Results: EFT, but not CET, participants showed statistically improved DD rates—a behavioral marker for addiction. Resting-state analyses of the left hippocampus revealed connectivity differences in the frontal poles. The directionality of this difference suggested that EFT may reduce a hypo-connectivity relationship between these regions in AUD.
We also found resting-state connectivity differences between the salience network and the right dorsolateral prefrontal cortex (R DLPFC), which then led us to discover R-to-L DLPFC psychophysiological interaction differences during DD.
Moreover, the resting-state salience-to-DLPFC functional connectivity showed an inverse relationship to DD rate while hyperconnectivity between left and right DLPFC reflected slower reaction times during DD trials.
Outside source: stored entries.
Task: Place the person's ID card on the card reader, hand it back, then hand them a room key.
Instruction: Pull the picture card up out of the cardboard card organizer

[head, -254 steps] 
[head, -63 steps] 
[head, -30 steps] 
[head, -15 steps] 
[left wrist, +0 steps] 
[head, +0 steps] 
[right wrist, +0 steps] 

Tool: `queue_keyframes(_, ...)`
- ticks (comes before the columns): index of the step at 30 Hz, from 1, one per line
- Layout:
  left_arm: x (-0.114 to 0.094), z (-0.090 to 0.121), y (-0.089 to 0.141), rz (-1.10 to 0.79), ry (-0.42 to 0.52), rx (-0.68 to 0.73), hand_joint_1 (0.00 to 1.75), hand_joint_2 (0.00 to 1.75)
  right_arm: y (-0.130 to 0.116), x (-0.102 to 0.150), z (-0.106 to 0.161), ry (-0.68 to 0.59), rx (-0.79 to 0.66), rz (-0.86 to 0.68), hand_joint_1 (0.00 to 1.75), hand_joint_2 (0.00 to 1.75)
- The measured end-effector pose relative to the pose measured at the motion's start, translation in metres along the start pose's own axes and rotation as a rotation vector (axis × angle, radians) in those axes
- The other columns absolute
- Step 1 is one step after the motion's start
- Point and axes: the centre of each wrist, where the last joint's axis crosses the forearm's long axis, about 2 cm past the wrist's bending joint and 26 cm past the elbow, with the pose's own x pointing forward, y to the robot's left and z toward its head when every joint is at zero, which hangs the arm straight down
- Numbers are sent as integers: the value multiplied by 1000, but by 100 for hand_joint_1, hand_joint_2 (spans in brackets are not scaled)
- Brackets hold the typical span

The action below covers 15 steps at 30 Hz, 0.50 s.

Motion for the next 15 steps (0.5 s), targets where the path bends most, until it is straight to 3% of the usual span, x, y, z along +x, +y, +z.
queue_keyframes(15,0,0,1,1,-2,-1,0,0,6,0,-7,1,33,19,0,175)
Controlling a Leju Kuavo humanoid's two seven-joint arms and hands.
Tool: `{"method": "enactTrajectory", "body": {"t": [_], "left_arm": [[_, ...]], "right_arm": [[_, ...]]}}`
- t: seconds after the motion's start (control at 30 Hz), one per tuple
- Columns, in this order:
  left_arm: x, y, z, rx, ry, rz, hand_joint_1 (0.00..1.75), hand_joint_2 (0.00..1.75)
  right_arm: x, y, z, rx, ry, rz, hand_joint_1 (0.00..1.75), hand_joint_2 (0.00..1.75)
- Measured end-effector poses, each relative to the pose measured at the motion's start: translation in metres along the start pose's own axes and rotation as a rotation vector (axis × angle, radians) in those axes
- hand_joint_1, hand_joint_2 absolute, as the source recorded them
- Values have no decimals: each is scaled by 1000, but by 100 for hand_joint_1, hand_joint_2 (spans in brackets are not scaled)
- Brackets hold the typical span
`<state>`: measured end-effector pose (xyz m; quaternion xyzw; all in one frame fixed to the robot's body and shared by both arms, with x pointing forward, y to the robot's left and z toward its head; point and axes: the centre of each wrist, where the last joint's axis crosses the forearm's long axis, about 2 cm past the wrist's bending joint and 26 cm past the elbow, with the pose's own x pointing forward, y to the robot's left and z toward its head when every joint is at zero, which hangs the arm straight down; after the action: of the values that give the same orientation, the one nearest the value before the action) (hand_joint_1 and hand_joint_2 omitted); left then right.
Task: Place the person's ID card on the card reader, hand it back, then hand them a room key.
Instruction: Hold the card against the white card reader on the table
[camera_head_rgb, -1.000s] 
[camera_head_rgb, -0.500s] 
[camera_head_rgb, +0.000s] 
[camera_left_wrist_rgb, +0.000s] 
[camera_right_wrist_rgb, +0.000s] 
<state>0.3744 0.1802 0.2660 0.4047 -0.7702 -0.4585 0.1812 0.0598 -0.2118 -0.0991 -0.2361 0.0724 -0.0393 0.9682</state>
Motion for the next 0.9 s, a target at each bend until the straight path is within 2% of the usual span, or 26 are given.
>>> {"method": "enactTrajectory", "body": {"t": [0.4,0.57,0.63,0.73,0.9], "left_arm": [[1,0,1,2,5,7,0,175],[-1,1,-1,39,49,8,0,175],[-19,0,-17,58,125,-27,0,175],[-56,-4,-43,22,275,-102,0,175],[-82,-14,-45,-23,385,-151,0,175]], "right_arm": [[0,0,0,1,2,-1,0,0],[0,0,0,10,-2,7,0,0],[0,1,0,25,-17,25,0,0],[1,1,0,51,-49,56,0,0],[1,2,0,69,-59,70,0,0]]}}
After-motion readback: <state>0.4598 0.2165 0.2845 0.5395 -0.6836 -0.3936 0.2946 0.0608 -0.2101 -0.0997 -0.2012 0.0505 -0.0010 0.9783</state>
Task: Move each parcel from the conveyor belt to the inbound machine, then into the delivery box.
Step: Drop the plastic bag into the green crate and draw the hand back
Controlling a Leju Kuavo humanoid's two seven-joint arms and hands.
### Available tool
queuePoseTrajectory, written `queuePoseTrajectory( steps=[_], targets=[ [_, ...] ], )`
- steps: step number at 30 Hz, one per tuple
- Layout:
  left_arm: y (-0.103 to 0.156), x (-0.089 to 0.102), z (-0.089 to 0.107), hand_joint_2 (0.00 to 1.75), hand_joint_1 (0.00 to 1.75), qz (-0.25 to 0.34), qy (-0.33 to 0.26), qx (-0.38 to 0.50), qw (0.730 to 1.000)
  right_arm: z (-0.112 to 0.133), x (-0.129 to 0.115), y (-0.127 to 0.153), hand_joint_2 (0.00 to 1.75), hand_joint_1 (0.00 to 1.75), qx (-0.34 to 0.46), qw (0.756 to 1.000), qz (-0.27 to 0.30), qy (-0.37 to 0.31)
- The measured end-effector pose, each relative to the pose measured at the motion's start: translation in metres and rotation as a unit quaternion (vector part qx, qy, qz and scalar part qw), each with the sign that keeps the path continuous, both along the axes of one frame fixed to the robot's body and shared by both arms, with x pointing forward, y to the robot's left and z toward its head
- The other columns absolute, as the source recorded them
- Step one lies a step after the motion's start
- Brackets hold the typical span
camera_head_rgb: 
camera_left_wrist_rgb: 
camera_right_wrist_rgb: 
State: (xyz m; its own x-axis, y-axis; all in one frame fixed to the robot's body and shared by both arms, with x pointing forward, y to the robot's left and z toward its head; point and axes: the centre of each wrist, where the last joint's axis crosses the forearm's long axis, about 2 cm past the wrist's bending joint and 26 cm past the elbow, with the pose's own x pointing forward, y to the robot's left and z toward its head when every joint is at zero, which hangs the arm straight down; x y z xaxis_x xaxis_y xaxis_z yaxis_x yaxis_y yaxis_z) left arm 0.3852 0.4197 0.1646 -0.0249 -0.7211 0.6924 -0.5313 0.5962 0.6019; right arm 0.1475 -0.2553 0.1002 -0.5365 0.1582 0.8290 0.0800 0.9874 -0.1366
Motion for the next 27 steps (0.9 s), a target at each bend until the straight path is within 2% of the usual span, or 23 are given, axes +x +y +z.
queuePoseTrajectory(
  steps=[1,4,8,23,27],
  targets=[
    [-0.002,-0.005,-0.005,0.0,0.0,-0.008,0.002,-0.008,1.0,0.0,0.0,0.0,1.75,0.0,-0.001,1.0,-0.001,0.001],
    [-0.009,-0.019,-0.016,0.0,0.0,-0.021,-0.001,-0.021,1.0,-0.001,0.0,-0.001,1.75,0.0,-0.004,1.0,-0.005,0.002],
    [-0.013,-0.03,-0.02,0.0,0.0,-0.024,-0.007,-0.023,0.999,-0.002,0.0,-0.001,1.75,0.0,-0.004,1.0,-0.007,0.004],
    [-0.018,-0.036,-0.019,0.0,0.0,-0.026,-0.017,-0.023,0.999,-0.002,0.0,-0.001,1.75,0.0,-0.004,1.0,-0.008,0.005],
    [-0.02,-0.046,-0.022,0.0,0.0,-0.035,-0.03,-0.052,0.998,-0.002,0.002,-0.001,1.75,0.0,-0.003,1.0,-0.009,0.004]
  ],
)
Discussion: These findings suggest that previously noted benefits of EFT such as the improved DD replicated here might coincide with changes in neural connectivity patterns in AUD.
The alterations in connectivity highlight potential mechanisms underlying the effectiveness of EFT in improving decision-making in AUD. Understanding these neural effects may contribute to the further development of targeted interventions for AUD and related disorders.